Returns theta of the derivative.

Parameters
  • log_moneyness (torch.Tensor, optional) – Log moneyness of the underlying asset.

  • time_to_maturity (torch.Tensor, optional) – Time to expiry of the option.

  • volatility (torch.Tensor, optional) – Volatility of the underlying asset.

Shape:
  • log_moneyness: \((N, *)\)

  • time_to_maturity: \((N, *)\)

  • volatility: \((N, *)\)

  • output: \((N, *)\)

Note

Risk-free rate is set to zero.

Returns

torch.Tensor

Note

args are not optional if it doesn’t accept derivative in this initialization.

vega(log_moneyness=None, time_to_maturity=None, volatility=None)[source]

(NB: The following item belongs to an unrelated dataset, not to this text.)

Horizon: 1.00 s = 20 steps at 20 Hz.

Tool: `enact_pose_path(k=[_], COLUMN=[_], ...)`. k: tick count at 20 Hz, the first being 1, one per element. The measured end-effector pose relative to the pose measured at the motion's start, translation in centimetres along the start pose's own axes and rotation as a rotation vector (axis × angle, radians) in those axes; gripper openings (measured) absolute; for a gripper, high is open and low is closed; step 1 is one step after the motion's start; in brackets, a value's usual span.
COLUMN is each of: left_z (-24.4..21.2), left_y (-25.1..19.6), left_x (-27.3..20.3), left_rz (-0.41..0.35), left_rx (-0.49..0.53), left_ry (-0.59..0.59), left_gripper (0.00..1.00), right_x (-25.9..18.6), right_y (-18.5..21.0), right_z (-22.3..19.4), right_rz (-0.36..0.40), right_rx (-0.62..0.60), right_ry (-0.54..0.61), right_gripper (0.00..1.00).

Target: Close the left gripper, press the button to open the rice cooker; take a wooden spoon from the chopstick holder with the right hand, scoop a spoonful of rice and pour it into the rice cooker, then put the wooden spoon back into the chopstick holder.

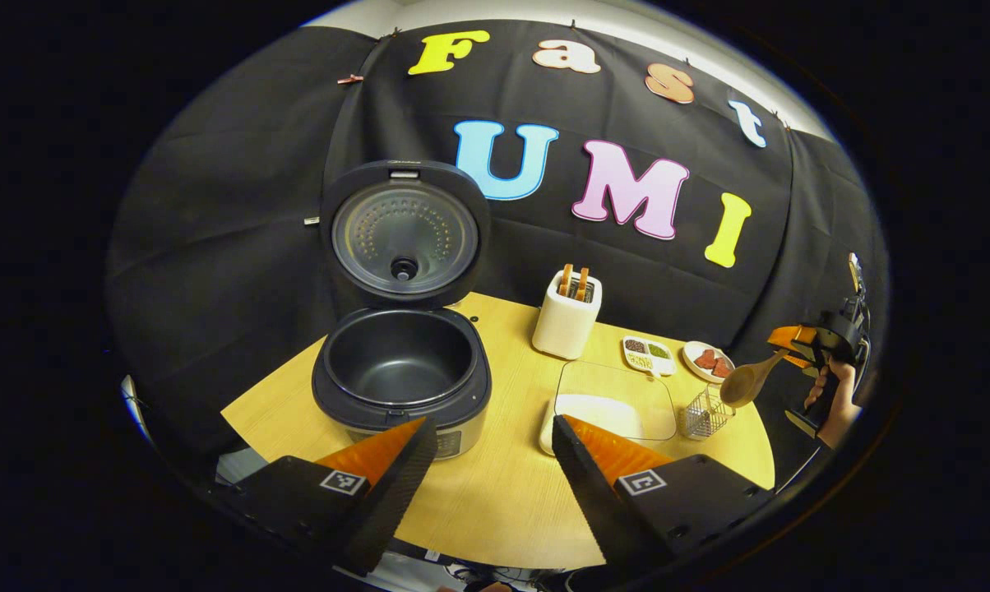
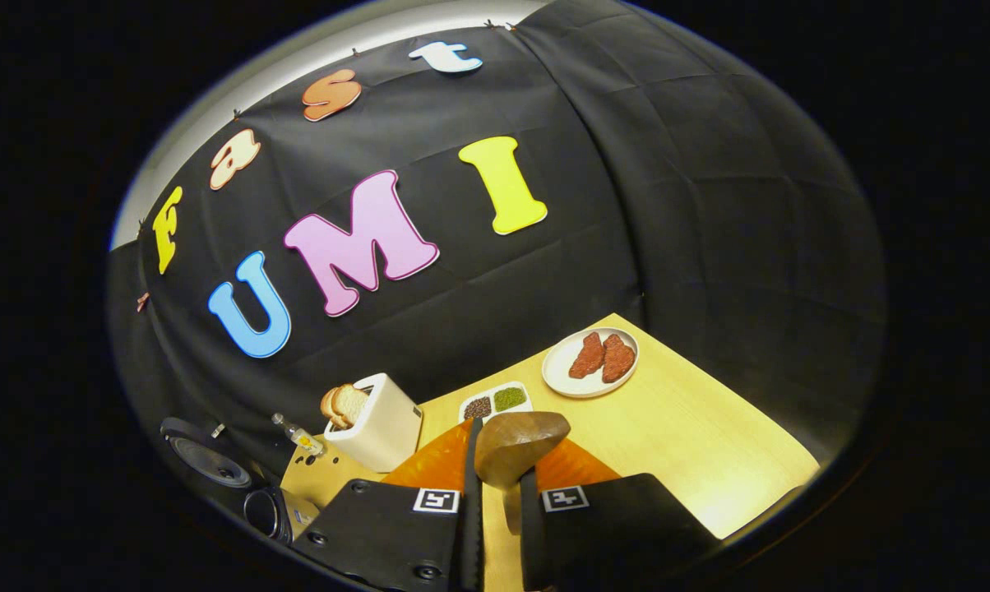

Returns vega of the derivative.

Parameters
  • log_moneyness (torch.Tensor, optional) – Log moneyness of the underlying asset.

  • time_to_maturity (torch.Tensor, optional) – Time to expiry of the option.

  • volatility (torch.Tensor, optional) – Volatility of the underlying asset.

Shape:
  • log_moneyness: \((N, *)\)

  • time_to_maturity: \((N, *)\)

  • volatility: \((N, *)\)

  • output: \((N, *)\)

Returns

torch.Tensor

Note

args are not optional if it doesn’t accept derivative in this initialization.